Il existe, cependant, plusieurs facteurs susceptibles de peser sur la croissance au cours des prochains trimestres. En particulier, une hausse des prix du pétrole plus rapide que prévu dans les projections actuelles pourrait limiter la reprise de la demande intérieure. Des regains de tensions géopolitiques risquent aussi de saper la confiance et de réduire la demande à l’égard de la zone euro. Par ailleurs, une certaine lassitude de l’opinion publique à l’égard des réformes structurelles menées pourrait donner un coup de frein aux politique d’ajustement pourtant nécessaires pour stimuler la croissance potentielle de ces pays. Enfin et surtout, l’absence d’accord entre la Grèce et ses partenaires européens concernant la reconduction du plan d’aide pourrait créer de sérieuses tensions sur les marchés financiers. Même si la zone euro est en meilleure situation qu’en 2012 pour faire face à une crise et si les risques de contagion sont plus limités qu’il y a trois ans, il reste difficile d’évaluer les conséquences potentielles pour la zone euro dans son ensemble de la fermeture du robinet des liquidités de la BCE au secteur bancaire grec et d’une sortie forcée de la Grèce de la zone euro. Quoi qu’il en soit, il s’agit là d’un scénario extrêmement pessimiste et il n’est probablement dans l’intérêt de personne d’en arriver à ce point de non-retour.

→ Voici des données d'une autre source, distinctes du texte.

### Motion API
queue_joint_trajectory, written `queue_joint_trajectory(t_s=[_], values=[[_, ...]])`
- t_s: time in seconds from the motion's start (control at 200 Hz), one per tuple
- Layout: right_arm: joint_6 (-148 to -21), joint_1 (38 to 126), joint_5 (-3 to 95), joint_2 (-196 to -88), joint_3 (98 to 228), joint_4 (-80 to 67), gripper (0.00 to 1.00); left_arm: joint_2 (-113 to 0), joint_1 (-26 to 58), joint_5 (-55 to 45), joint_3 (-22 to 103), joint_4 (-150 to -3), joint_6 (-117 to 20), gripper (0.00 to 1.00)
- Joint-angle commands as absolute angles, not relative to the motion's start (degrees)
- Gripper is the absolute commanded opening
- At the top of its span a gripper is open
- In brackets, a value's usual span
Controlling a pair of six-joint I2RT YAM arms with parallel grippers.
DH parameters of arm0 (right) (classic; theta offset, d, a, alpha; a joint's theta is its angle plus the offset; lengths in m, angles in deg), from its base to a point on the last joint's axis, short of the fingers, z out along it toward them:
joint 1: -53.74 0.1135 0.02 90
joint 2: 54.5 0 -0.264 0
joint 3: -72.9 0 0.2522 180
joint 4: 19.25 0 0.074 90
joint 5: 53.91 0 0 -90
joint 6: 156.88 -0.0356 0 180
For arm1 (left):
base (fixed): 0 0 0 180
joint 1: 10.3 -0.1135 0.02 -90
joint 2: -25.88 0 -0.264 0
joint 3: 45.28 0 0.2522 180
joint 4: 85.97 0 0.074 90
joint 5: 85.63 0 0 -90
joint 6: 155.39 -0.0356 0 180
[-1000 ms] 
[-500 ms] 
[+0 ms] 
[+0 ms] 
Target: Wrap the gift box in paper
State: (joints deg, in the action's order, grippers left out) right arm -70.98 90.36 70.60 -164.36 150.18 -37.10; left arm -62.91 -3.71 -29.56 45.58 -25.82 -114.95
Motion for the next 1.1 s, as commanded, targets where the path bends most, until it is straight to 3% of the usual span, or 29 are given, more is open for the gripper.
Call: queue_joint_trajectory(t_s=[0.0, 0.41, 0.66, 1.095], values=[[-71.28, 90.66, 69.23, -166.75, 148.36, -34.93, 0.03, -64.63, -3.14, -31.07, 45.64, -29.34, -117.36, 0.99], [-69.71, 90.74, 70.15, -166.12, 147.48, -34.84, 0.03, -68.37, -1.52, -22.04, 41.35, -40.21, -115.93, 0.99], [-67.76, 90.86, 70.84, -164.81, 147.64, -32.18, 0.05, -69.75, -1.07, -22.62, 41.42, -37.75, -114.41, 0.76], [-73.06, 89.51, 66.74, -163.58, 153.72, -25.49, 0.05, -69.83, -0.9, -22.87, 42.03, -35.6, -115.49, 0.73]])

Pour conclure, la zone euro a affiché d’assez bonnes performances en fin de l’année dernière. La croissance du PIB a accélérée à 0,3 % t/t au T4. En outre, d’après les données d’enquête l’activité a continué de progresser à un rythme relativement solide au début de 2015. La zone euro bénéficie d’un ensemble de chocs positifs susceptibles de soutenir l’activité tout au long de l’année. Dans nos prévisions de décembre 2014, la croissance du PIB devait se situer aux environs de 1,1 % en 2015, mais les dernières statistiques et données d’enquêtes, ajoutées aux effets de ces chocs positifs, nous incitent à présent à penser qu’elle sera probablement supérieure à ce niveau. Dans ces conditions, il y a de fortes chances pour que nous procédions à des révisions à la hausse lors de nos prochaines prévisions (mi-mars 2015).